After confirming that Sweetwater was founded by Russian circus midgets, I thought it advisable to look into other incorporation stories. As it turns out, some are quite interesting. The City of West Miami defiantly came into existence as a reaction to the County’s decision to ban gambling and restrict bar operating hours. West Miami’s residents incorporated the city in 1949 to keep their bars open till the wee hours of the morning and gamble away as they pleased. Too bad it didn’t work out in the long run.
A construction worker by the name of Felix, while working on the 10th floor of a Downtown Miami office building, was thrust into an action packed nightmarish emergency. Not surprisingly, construction resumed one hour later. I hope Felix got the day off.
The image above is representative of past failed efforts to follow through with a new baseball stadium plan. Today, the Marlins are in a favorable position with an excellent Downtown location being offered by the County and a reasonable financial arrangement.
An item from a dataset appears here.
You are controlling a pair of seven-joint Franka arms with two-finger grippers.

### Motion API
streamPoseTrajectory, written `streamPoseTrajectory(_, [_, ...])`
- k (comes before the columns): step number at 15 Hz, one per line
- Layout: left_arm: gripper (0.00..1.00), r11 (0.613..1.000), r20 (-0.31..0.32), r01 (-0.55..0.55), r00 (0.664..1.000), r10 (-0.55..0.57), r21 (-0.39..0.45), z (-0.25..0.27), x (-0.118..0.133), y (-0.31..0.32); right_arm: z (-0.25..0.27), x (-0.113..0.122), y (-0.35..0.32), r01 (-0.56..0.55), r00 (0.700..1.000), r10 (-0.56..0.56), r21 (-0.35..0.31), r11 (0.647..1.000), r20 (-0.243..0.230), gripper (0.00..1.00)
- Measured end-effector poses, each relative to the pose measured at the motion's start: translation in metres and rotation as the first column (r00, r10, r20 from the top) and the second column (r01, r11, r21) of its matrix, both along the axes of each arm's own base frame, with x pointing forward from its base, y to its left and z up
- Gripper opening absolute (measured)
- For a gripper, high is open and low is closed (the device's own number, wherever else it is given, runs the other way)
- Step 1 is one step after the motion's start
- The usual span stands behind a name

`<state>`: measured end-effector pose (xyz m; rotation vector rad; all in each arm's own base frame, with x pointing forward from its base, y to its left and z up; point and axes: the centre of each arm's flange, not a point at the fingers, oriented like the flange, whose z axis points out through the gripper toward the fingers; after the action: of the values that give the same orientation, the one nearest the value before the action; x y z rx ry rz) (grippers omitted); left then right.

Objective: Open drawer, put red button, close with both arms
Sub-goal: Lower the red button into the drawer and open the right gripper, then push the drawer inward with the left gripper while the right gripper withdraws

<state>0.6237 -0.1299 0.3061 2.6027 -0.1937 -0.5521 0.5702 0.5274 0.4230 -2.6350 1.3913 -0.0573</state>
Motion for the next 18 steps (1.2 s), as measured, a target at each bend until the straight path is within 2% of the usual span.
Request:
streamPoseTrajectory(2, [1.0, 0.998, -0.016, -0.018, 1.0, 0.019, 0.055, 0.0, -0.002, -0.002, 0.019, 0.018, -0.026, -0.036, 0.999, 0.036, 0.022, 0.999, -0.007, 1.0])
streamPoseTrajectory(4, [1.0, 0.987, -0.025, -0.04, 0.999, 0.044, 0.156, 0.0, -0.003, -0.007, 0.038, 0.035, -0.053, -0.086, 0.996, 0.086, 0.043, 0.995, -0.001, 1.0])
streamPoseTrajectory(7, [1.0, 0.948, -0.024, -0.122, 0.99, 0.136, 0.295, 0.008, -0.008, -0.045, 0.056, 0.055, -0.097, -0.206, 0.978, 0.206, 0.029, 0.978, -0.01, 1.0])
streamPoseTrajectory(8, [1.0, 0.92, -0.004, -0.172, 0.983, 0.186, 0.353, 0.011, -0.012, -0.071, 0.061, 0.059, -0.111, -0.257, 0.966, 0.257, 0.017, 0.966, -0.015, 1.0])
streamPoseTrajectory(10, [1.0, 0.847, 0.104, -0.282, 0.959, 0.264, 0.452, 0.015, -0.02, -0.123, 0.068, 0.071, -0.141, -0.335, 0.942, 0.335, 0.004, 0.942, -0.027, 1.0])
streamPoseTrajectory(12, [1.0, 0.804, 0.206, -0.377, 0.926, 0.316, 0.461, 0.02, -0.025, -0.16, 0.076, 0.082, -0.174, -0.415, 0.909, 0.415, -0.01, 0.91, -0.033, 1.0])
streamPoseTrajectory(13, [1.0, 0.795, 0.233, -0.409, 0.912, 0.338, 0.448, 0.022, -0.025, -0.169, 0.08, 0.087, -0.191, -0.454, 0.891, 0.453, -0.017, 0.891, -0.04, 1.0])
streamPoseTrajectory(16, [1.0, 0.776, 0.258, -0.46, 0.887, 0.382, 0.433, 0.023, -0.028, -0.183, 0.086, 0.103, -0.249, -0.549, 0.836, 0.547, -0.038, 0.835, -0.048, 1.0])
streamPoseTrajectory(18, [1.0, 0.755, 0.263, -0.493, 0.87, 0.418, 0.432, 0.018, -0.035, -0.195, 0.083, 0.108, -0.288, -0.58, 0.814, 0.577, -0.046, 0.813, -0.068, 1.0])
The Marlins Stadium is planned to be built by 2011 on nine acres of County-owned land. The property is located just north of the Stephen P. Clark Government Center, which is the CBD’s transportation hub, is right off of the I-95, and has a few thousand parking spaces readily available. The stadium is expected to cost $490 million. The Marlins are responsible for $207 million ($45 million up front) and the County will front the rest of the money in the form of bonds that will be paid off by the Marlins in the form of rent. The Marlins are also responsible for cost overruns. The 36,000 capacity stadium will have a state-of-the-art retractable roof (similar to the rendering above) and will fuel more westward development in the Central Business District, Overtown, and Parkwest. The Sun-Sentinel has an informative article on the matter with a supplementary video.
New Buyers at the Marquis and Vitri will receive complimentary Bronze Center Membership at the Carnival Center for the Performing Arts. This membership is usually priced at around $12,500. The developers (Leviev and Boymelgreen) claim that they are strong supporters of the arts.
Yeah. Whatever. Keep em’ comin’. This is what I’m talking about. Perks; what buyers don’t expect but love. All other developers better take notice. Buyers at Met might just be getting Heat season tickets soon. Leviev and Boymelgreen have made a move that will undoubtedly set a pattern into motion.Thank God. It’s about time developers start giving buyers some serious outside-of-the-building perks.
When the projects are under construction, those launch parties and artsy fartsy events are nice with free filet mignon, ceviche, liquor, and half naked glittery dancer ladies. But, what about when the project tops off? What then? No more glitz and glamor? Well, not if you buy at the Marquis and Vitri. They get to enjoy the PAC in style.
There are victims though. The old buyers only get 20% off. Too bad, but I get it. They got the good deals. The “new buyers” will have to pay up.